Finally, I also suggest that you add "publications by companies about themselves" in Tier 4: I often see this kind of source in business articles. JBchrch (talk) 10:55, 16 March 2021 (UTC)Reply

Hi JBchrch, thanks for your comments! I added op/ed and corporate websites.
I disagree with you a bit about WP:RSP, though, and actually one of the reasons I started this is to clarify what I think of as the "Three Myths of RSP":
  1. That RSP is a source rating system: it's not, it's something different: it's a summary of discussions about sources. It's not an exhaustive list of all sources, and it's not meant to rate them. "Green/yellow/red" doesn't mean "best/adequate/worst", it means "consensus it's acceptable/no consensus/consensus it's not acceptable". The colors don't refer to the quality of the source; the colors refer to the outcome of discussions, which is a subtle but important difference. Yellow means "undecided", not "average quality". A source where the discussions end in "no consensus" (yellow) is not necessarily worse than a source where the discussions end in consensus that it's acceptable (green), nor necessarily better than a source where discussions end in consensus that it's "not acceptable" (red). A yellow source might be just as good as a green source, or just as bad as a red source: or more likely, a yellow source can be just as good as a green source for some content, and just as bad as a yellow source for other content. Further info on this is at WP:RSPUSE. One of the reasons for this essay is to provide a ranking system (Tier 1-4) to clarify that green/yellow/red is not a ranking system. In other words, one of the points of this essay is to get editors to start talking about "Tier 1", "Tier 2", and "Tier 3" sources, rather than "green," "yellow", and "red" sources.

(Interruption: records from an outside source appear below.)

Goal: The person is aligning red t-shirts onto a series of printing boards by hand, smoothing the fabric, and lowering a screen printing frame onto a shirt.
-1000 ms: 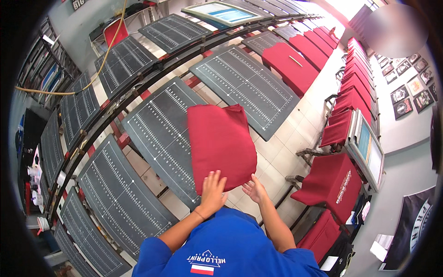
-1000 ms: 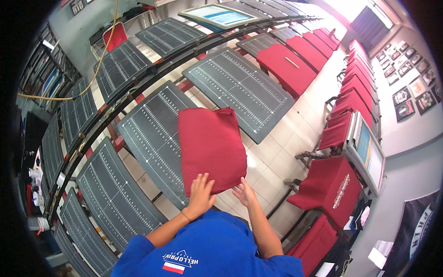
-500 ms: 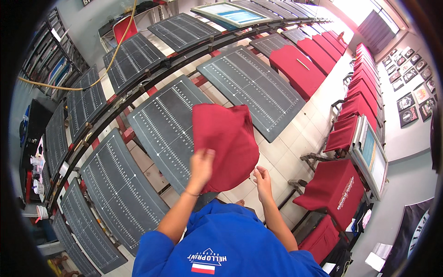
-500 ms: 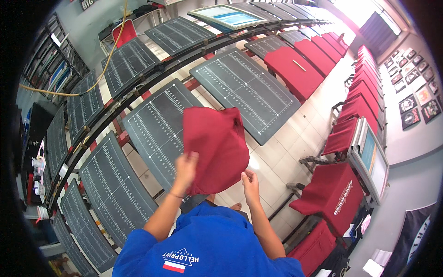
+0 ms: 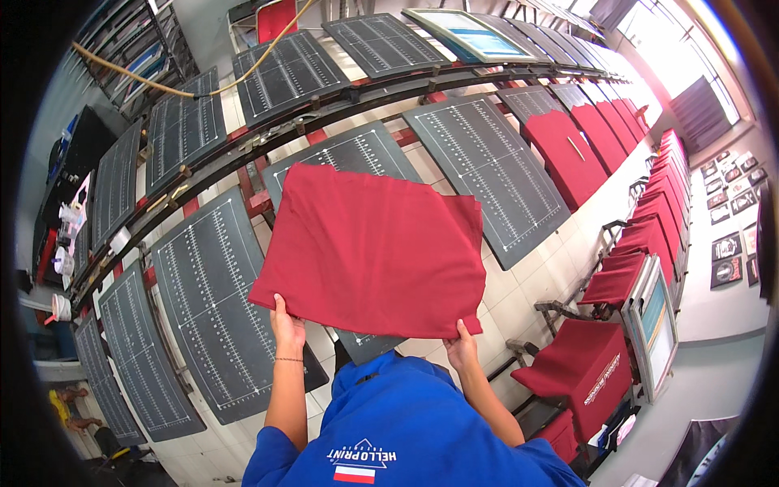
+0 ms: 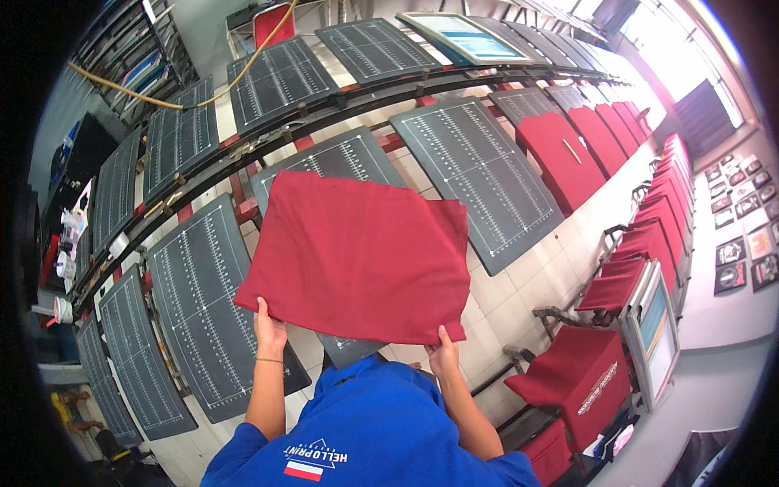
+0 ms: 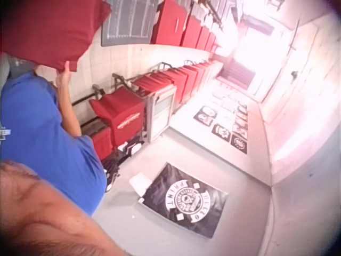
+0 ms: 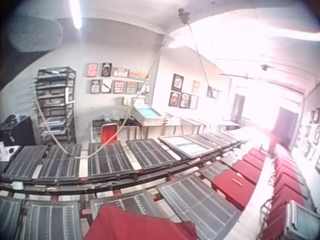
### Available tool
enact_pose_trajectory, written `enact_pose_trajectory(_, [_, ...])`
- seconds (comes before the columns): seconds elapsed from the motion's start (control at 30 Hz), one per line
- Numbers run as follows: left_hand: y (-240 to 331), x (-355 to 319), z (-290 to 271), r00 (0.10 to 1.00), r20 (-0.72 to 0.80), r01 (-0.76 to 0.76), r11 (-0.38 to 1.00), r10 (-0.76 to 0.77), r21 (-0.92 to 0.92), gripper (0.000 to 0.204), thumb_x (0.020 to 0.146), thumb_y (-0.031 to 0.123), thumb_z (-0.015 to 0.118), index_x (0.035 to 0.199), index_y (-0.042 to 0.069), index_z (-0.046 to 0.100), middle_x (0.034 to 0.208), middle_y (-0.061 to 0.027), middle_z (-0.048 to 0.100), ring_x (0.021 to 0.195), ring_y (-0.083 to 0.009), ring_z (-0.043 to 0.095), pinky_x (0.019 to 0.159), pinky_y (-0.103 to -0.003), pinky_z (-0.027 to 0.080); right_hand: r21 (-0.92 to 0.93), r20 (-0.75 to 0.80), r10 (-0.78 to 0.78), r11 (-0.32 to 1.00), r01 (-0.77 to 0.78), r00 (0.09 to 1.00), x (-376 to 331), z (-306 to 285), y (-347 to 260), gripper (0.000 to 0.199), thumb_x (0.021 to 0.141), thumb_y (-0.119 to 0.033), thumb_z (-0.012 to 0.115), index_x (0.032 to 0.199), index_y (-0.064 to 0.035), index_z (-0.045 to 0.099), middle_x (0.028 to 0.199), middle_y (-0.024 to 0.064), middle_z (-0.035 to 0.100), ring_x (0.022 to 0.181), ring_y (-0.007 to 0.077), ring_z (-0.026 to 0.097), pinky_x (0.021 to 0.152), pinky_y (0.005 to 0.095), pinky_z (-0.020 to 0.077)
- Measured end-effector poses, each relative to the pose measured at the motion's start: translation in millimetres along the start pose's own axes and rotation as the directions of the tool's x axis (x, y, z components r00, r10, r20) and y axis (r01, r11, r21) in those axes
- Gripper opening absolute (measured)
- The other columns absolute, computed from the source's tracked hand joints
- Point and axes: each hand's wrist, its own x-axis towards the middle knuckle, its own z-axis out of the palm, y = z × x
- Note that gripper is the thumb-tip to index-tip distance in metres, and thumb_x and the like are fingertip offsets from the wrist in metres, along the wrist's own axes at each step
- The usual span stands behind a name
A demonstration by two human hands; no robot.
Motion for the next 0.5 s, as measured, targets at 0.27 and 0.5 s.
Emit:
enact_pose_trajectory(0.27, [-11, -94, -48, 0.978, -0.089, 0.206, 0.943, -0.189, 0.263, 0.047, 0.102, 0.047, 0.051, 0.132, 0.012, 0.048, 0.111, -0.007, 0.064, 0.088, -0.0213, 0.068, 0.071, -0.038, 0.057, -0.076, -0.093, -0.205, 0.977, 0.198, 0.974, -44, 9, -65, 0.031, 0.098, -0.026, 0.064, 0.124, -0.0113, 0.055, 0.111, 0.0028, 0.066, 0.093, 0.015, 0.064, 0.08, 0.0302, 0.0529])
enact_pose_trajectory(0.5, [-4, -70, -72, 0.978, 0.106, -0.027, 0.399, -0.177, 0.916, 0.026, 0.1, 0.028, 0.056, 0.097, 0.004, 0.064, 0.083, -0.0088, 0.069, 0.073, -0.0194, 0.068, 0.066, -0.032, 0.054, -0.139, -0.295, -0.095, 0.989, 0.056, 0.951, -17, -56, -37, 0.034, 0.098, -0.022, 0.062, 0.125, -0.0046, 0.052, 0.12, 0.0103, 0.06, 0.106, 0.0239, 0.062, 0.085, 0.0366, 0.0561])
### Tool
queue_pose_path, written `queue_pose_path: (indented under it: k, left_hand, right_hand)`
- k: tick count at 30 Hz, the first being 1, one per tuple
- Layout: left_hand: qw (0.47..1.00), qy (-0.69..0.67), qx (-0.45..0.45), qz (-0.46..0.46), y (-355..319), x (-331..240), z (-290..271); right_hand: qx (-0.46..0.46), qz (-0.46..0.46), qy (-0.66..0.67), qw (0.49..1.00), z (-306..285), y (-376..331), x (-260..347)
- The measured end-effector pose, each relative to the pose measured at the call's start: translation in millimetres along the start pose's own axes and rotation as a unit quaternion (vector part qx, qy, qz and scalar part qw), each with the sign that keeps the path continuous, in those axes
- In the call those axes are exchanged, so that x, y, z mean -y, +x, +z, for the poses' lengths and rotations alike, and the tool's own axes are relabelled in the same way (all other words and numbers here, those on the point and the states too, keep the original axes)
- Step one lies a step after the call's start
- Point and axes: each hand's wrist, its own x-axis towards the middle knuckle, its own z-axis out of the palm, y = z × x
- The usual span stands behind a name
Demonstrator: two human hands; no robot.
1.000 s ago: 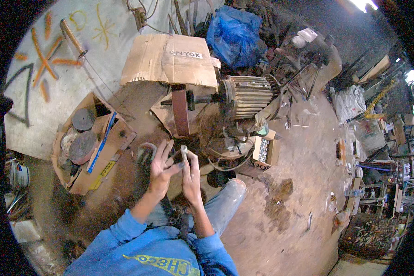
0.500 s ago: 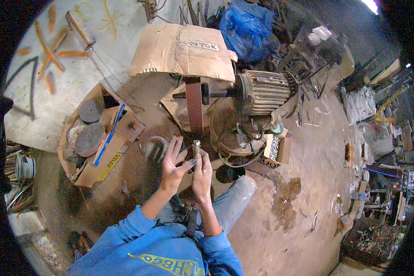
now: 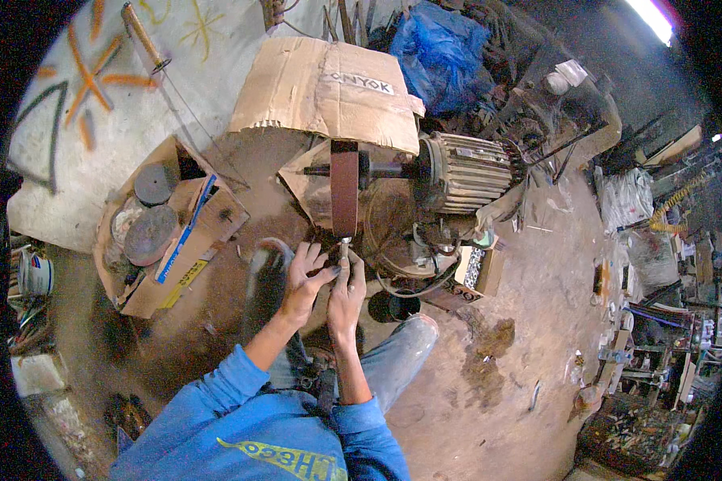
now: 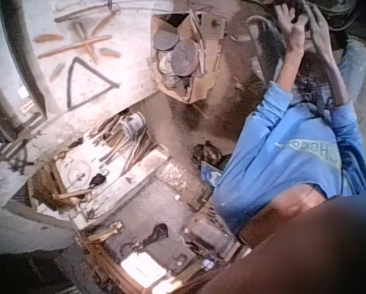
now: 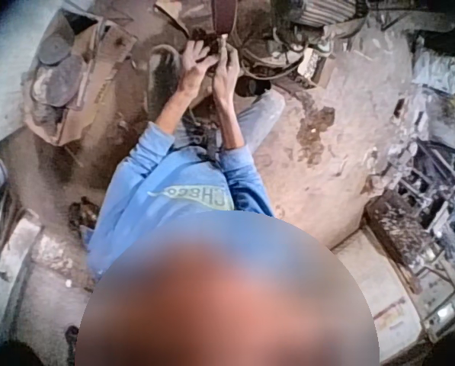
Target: The person grinds a small metal part on a belt sander, then picks up a red metal bar and applies glue to a hole in it using a small bottle. They spread the glue with a finger and inspect the bar.
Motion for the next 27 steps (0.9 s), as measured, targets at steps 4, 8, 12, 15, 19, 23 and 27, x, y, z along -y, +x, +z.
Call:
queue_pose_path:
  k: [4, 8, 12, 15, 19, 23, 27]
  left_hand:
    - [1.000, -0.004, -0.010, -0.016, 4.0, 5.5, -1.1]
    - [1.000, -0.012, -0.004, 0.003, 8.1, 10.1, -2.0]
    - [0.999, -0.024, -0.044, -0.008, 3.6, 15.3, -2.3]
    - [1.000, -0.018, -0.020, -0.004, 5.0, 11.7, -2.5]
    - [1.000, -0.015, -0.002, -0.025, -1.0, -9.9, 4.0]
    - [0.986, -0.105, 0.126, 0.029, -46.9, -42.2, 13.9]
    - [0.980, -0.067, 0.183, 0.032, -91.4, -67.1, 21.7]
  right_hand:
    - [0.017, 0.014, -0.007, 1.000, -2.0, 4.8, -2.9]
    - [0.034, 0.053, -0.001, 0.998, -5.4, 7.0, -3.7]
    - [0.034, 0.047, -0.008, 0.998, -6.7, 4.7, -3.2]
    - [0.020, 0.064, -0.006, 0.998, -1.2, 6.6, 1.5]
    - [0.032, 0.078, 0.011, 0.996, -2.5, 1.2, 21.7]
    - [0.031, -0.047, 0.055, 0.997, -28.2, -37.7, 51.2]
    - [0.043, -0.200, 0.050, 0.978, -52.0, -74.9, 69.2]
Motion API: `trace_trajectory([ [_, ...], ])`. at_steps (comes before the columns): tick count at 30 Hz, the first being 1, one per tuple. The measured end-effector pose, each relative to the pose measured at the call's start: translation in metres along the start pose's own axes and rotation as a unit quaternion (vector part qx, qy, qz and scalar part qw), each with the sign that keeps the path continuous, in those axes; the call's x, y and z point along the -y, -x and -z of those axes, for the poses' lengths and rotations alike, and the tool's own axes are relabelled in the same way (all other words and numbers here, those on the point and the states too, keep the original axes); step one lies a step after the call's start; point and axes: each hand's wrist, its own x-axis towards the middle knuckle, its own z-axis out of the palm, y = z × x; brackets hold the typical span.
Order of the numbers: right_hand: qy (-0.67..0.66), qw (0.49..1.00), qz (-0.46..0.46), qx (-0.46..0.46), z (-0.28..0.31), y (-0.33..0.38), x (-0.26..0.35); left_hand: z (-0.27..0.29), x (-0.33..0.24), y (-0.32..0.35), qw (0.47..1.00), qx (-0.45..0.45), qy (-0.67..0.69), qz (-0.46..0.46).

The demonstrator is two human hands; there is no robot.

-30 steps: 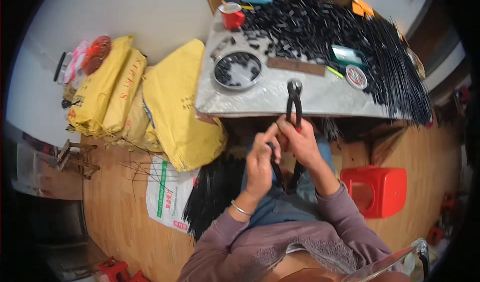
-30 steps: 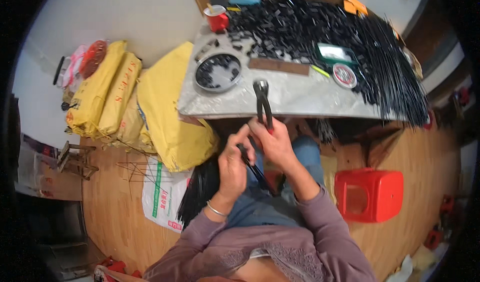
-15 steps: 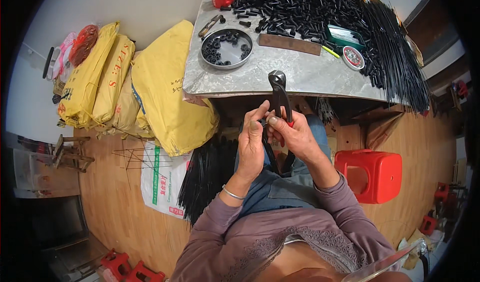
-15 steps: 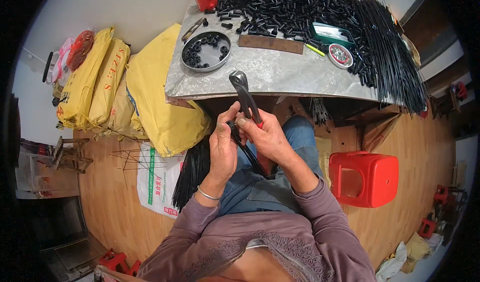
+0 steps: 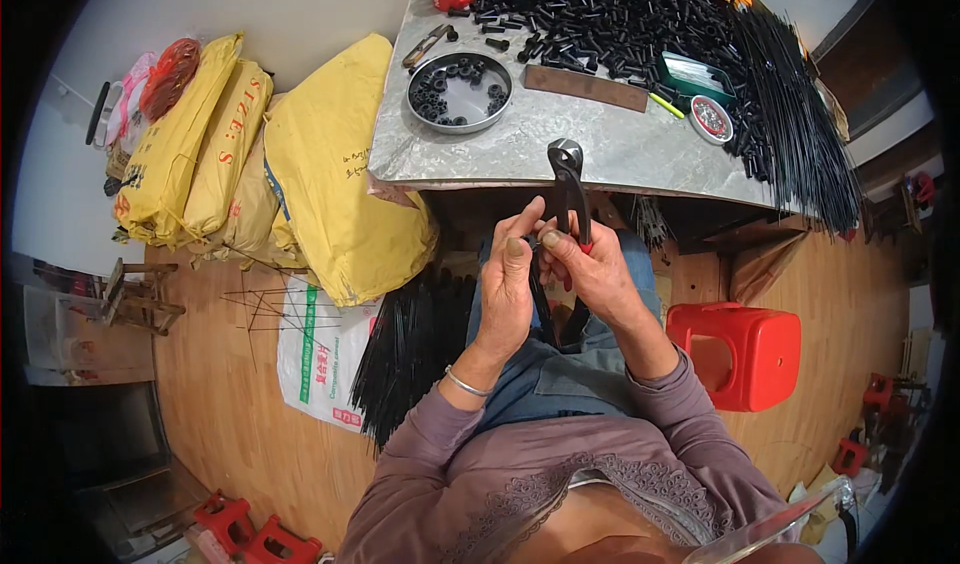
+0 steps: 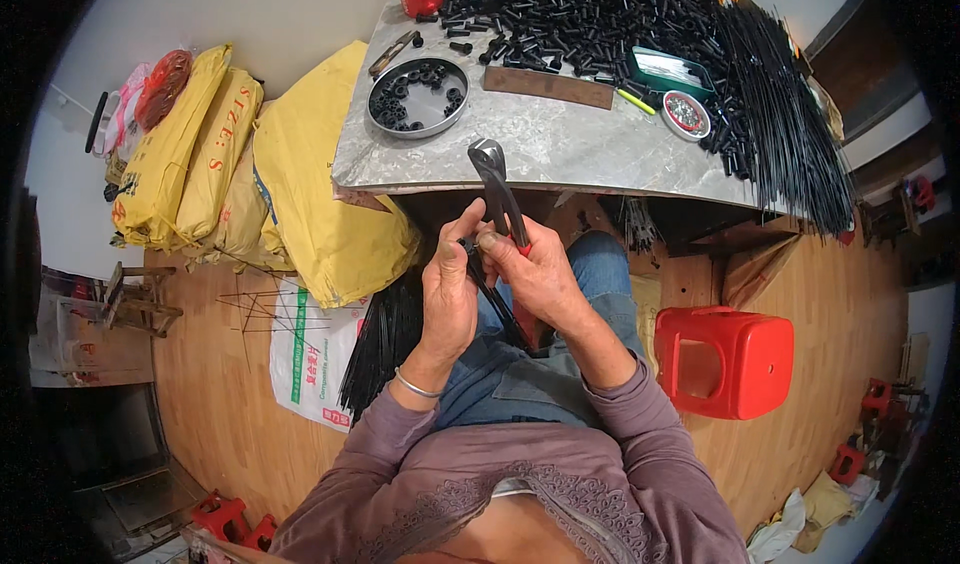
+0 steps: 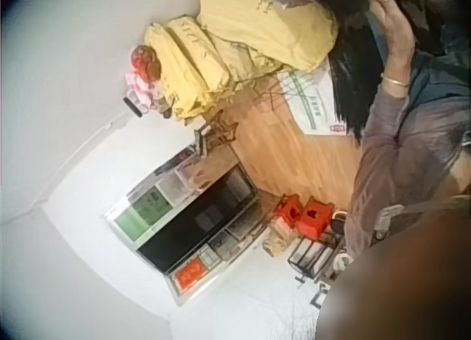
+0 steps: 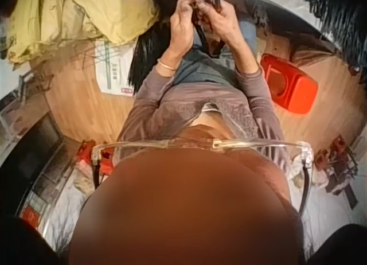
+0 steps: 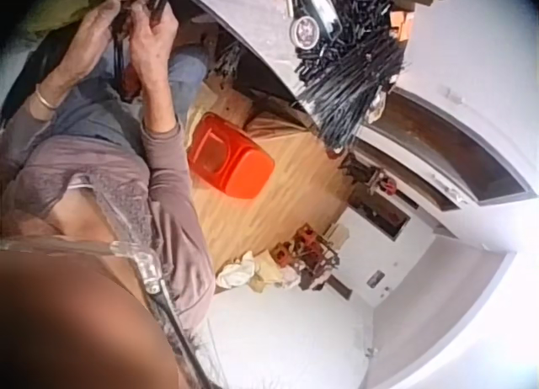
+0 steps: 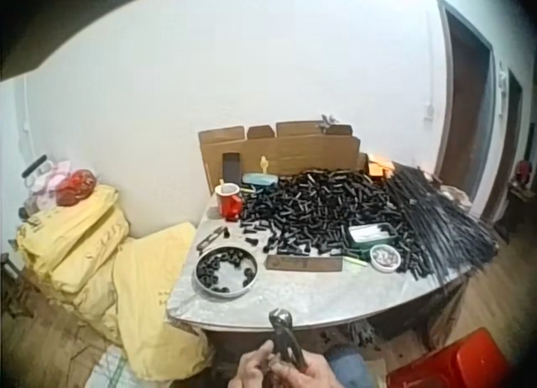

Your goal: Bundling groups of black cables using zip ties and trimming the excess with pliers.

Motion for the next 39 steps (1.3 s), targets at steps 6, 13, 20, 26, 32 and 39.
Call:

  2. That green-at-RSP sources are as good as it gets: they're not. In fact, the "as good as it gets" sources are not listed at RSP at all, because they're so good, nobody ever discusses or disputes them. That's why top journals like Nature, Science, and The Lancet aren't listed at RSP. See WP:RSPMISSING for more on this. I agree with you that BBC, NYT, and FT (all green), are as good as it gets for journalism, but part of the point of this essay is to highlight that there are sources that are much better, and that will never be discussed at RSN or listed at RSP. "Green at RSP" just means "acceptable", i.e., Tier 3 on this rating system; green at RSP doesn't mean "best".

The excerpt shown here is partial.